Se volvió hacia Lin Zhen Nan y dijo: —Presidente Lin, lo sentimos, pero nosotros, los hermanos, no somos rivales para Ye, no podemos protegerlo.
Reconocemos nuestra falta de habilidad y nos disculpamos por no estar a la altura del salario que nos ha dado.
Por lo tanto, nosotros, los hermanos, planeamos volver a entrenar durante unos años más.
¡Para el trabajo de guardaespaldas, tendrá que encontrar a alguien más capaz, Presidente Lin!
La expresión de Lin Zhen Nan cambió drásticamente; el bajo era el mejor guardaespaldas que tenía, ¿cómo pudo Ye Qing herirlo de un solo movimiento?
Al ver que el bajo tenía la intención de irse, dijo con urgencia: —Espera un momento…
—Las palabras son inútiles, ¡gracias por su cuidado durante este tiempo, Presidente Lin!
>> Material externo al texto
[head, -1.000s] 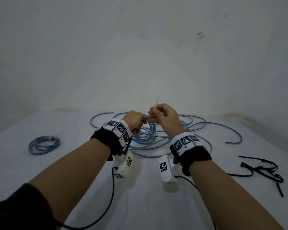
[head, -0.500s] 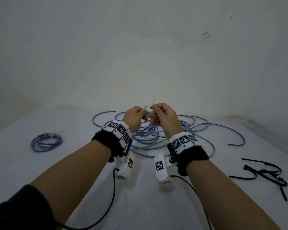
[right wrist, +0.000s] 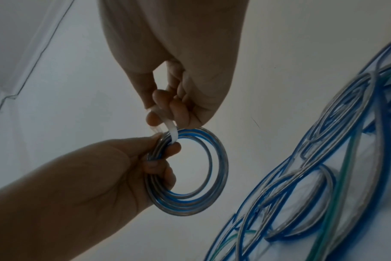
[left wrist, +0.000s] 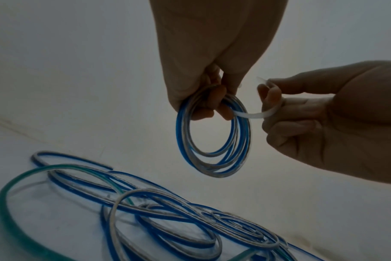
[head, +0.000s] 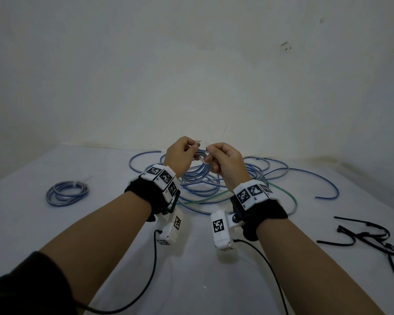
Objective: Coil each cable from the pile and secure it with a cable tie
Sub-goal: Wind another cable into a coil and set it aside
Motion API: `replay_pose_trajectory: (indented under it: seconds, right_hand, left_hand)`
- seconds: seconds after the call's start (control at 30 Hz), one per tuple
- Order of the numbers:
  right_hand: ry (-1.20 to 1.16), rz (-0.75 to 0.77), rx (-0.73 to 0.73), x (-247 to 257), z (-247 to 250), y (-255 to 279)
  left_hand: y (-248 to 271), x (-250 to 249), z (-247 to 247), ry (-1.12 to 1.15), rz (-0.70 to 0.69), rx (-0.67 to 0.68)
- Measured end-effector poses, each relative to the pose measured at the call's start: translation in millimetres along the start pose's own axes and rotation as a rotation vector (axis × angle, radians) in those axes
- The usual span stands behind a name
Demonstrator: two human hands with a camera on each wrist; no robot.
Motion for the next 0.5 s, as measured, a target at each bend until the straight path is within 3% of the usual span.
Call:
replay_pose_trajectory:
  seconds: [0.5]
  right_hand:
    - [0.037,-0.039,-0.036,-1.1,0.5,-0.7]
  left_hand:
    - [3.0,-4.4,-0.6,-0.042,-0.056,0.065]
Point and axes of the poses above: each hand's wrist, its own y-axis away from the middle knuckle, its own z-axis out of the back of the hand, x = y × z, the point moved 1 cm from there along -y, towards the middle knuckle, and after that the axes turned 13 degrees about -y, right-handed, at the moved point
—el bajo interrumpió a Lin Zhen Nan directamente, claramente sin desear hablar más con él.
De hecho, Ye Qing era muy consciente.
Su fuerza había aumentado rápidamente en los últimos tiempos, pero con la habilidad del bajo, le habría llevado al menos quince minutos derrotarlo.
El bajo claramente lo había dejado ganar a propósito; el puñetazo de Ye Qing no llevaba la fuerza suficiente para hacer que el bajo escupiera sangre.
Por lo tanto, esa sangre la había forzado el propio bajo.
—¡Te debo una!
—Ye Qing se inclinó ante el bajo, agradecido por su retirada.
El bajo sonrió levemente y dijo: —Creo en ti, ¡debes tener tus razones para todo lo que haces!
—¿Qué quieres decir con eso?
—Lin Fuyuan se enfureció de repente y gritó desde la distancia—: ¿Confías en él, lo que significa que no confías en nosotros, los miembros de la familia Lin?
¡No olvides quién te ha mantenido mientras has estado aquí en la familia Lin!
¡Miserable ingrato, eres un perro que por más que se le alimente, no es leal!
El bajo no respondió, pero el alto se enfureció y, señalando a Lin Fuyuan, maldijo: —¡Bastardo, repite eso una vez más!
Lin Fuyuan le devolvió el grito: —¿Y qué si lo digo una vez más?
¿Qué puedes hacerme?
Si te atreves a tocarme, ¡me aseguraré de que salgas de la Ciudad Shenchuan en horizontal!
—Yo…
—el alto estaba furioso y estaba a punto de ir tras él, pero fue detenido por el bajo.
El bajo agitó la mano con desdén y dijo: —¿Por qué rebajarse a discutir con gente tan mezquina?
¿Acaso te crees que estás a su mismo nivel?